In yoga class today, the instructor asked if we had the tendency to step in the same pothole every day. He was clearly trying to get us to reflect on any persistent habits that are obstacles to our happiness.
I have one. Well I probably have more than one, but one came to mind today. When I am getting to know someone, especially in a romantic way, I often ignore the things that they tell me about themselves. Since I tend to see the positive in people (I want to see the positive in people), when they say something disparaging or negative about themselves, I immediately assume that it isn’t true. That they are just being hard on themselves. That they have a skewed self-image. That I can see their true inner goodness.

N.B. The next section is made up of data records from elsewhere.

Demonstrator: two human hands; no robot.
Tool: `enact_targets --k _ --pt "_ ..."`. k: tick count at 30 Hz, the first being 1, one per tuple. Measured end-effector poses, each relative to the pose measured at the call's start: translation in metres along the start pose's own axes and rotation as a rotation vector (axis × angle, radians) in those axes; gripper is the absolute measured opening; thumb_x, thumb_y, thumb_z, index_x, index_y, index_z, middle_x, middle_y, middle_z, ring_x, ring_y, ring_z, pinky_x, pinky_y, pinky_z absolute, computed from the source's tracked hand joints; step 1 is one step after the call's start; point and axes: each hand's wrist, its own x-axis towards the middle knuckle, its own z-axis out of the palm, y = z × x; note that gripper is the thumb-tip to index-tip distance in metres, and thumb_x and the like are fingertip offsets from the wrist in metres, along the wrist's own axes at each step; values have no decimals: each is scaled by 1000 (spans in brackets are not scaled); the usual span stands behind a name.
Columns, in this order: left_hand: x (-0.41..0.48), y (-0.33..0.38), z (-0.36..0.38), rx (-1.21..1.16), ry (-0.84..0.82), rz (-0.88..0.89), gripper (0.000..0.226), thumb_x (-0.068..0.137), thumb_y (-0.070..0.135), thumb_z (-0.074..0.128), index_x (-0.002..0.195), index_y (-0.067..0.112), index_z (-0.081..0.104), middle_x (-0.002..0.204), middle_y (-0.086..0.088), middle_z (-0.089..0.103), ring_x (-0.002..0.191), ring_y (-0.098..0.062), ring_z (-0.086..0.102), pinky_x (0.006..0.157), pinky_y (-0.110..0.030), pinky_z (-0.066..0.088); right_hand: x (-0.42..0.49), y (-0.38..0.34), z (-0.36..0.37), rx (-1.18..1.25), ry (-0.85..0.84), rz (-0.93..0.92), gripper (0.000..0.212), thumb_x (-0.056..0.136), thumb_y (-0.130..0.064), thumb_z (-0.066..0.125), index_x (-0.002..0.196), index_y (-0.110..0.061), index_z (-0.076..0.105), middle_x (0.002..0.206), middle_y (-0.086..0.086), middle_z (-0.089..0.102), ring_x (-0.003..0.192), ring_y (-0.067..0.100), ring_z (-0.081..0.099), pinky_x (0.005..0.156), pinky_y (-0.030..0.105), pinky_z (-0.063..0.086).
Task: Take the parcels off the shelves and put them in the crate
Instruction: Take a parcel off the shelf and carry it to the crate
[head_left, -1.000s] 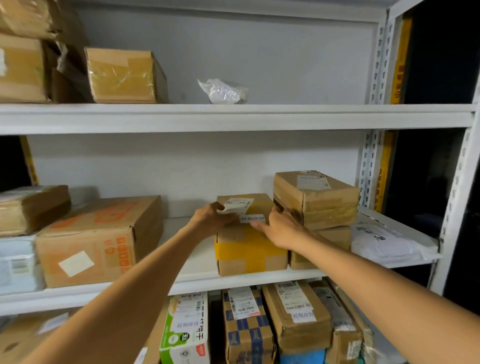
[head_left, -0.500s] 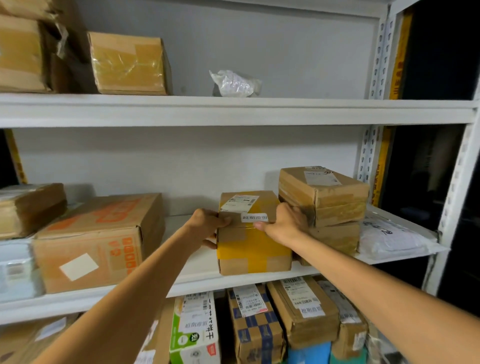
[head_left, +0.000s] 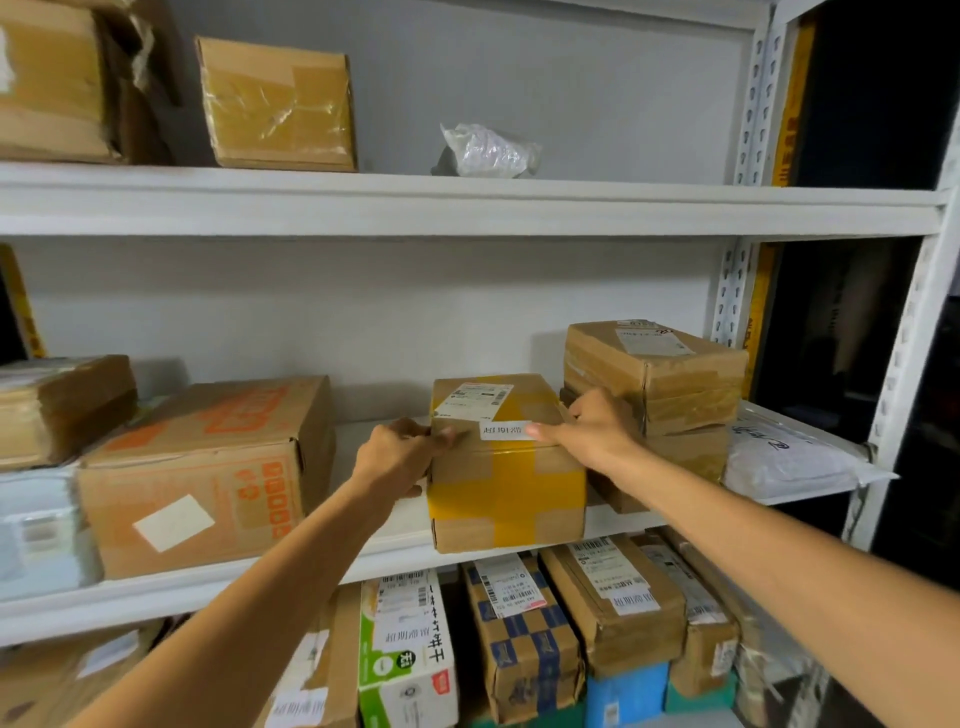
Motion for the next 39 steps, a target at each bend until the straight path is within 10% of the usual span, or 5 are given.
enact_targets --k 5,12,16,32,39 --pt "17 12 2 11 -144 -50 50 75 41 78 112 18 54 112 -7 63 99 -25 62 84 -52 55 19 3 0 236 -177 125 78 70 -35 84 133 -8 46 136 10 51 121 28 51 97 37 44" --pt "30 3 -7 -98 -456 -140 92 59 47 84 139 33 42 128 -6 55 106 -42 62 81 -66 51 38 10 -7 461 -473 226 58 69 -13 84 121 -16 58 118 13 66 110 34 60 95 57 48" --pt "28 -4 -9 -142 -438 -143 137 39 52 91 151 44 12 132 -3 49 99 -41 65 77 -59 56 40 19 -4 516 -508 195 90 66 -16 83 141 -37 37 129 8 58 116 30 55 90 51 50" --pt "12 -3 -1 -212 -356 -86 103 64 32 78 149 45 22 125 -6 57 98 -34 65 78 -57 56 28 38 0 654 -512 59 113 54 -20 85 149 -40 27 113 -6 69 96 12 66 62 35 57" --pt "-7 -15 4 -312 -294 -16 112 57 16 80 150 39 23 119 2 66 107 -25 62 77 -53 55 7 59 1 605 -462 -90 119 54 -31 87 150 -46 19 149 -1 42 131 21 47 100 50 47"
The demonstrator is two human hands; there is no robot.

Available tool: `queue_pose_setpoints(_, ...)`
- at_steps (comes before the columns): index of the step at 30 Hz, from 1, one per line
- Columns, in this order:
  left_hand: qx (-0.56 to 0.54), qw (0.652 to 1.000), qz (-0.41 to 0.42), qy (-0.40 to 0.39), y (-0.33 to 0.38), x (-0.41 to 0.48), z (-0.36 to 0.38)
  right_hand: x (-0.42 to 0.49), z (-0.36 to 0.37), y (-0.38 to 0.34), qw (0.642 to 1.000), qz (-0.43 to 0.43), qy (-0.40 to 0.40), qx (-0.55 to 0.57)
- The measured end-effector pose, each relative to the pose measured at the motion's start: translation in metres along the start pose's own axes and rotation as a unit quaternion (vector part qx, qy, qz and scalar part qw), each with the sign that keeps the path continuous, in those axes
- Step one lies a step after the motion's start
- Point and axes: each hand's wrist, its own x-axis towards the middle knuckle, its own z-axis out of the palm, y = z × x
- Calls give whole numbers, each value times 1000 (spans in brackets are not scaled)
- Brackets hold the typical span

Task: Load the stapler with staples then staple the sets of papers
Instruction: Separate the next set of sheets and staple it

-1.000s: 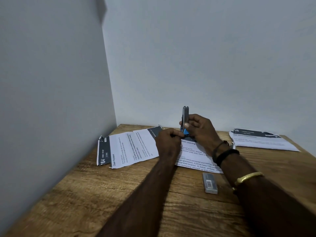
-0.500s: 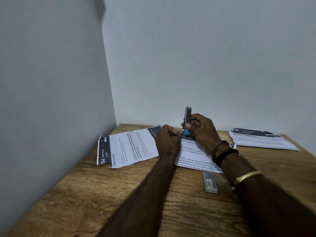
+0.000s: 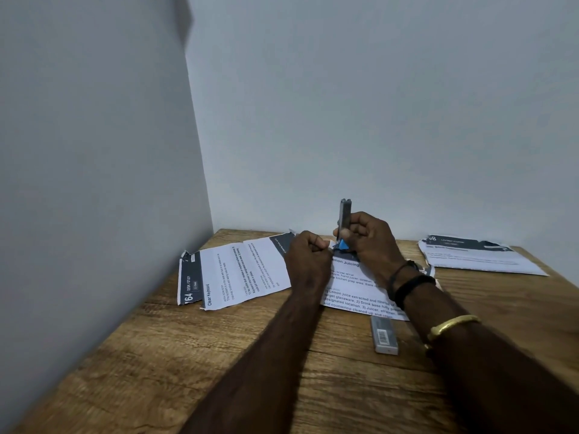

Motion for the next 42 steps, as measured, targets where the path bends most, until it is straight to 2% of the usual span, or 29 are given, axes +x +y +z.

Last spring, when I was working with relationship coach Sheila Paxton, she encouraged me to view my dates clearly, as they really are, not as I want them to be. She explained that my desire for a partner often leads me to create a fantasy about someone. Well, many good lessons take a while to sink in, and this was one of them.
The last man who hurt me once asked me “Wouldn’t your life be better off if I just went away and you never saw me again?” At the time, I thought he was being a tad melodramatic, and so I just laughed it off. But now I realize that he was speaking the truth. He knew himself better than I did, and he was warning me. But I thought I was a better judge of what was good for me. Plus, I liked having him in my life.
I am starting to realize that I do this a lot. One guy told me that he was depressed, and I thought, “Aren’t we all depressed at times?” Another guy told me that he was lost, and instead I looked at his academic pedigree and his impressive job. The list goes on and on.
In a very simple way, this is an issue of listening better. Yet it is also a question of accepting what someone tells me. Last night, a guy told me that he was probably going to scare me off. My first response was, “yeah, right,” but then I remembered to listen. So instead of brushing the comment aside, I asked him why he thought that. And I told him that when somebody tells me that, they are usually right.
I am now reflecting upon the numerous times that I have done this in my life, and I am hoping to change that habit, to avoid stepping repeatedly into that pothole. Of course, that man who said that my life would be better off without him was only partially right. It is now better off without him. However, at the time I clearly still needed to learn that lesson, so really, he was a gift.
But now I know, if a guy warns me off, I will heed his warning.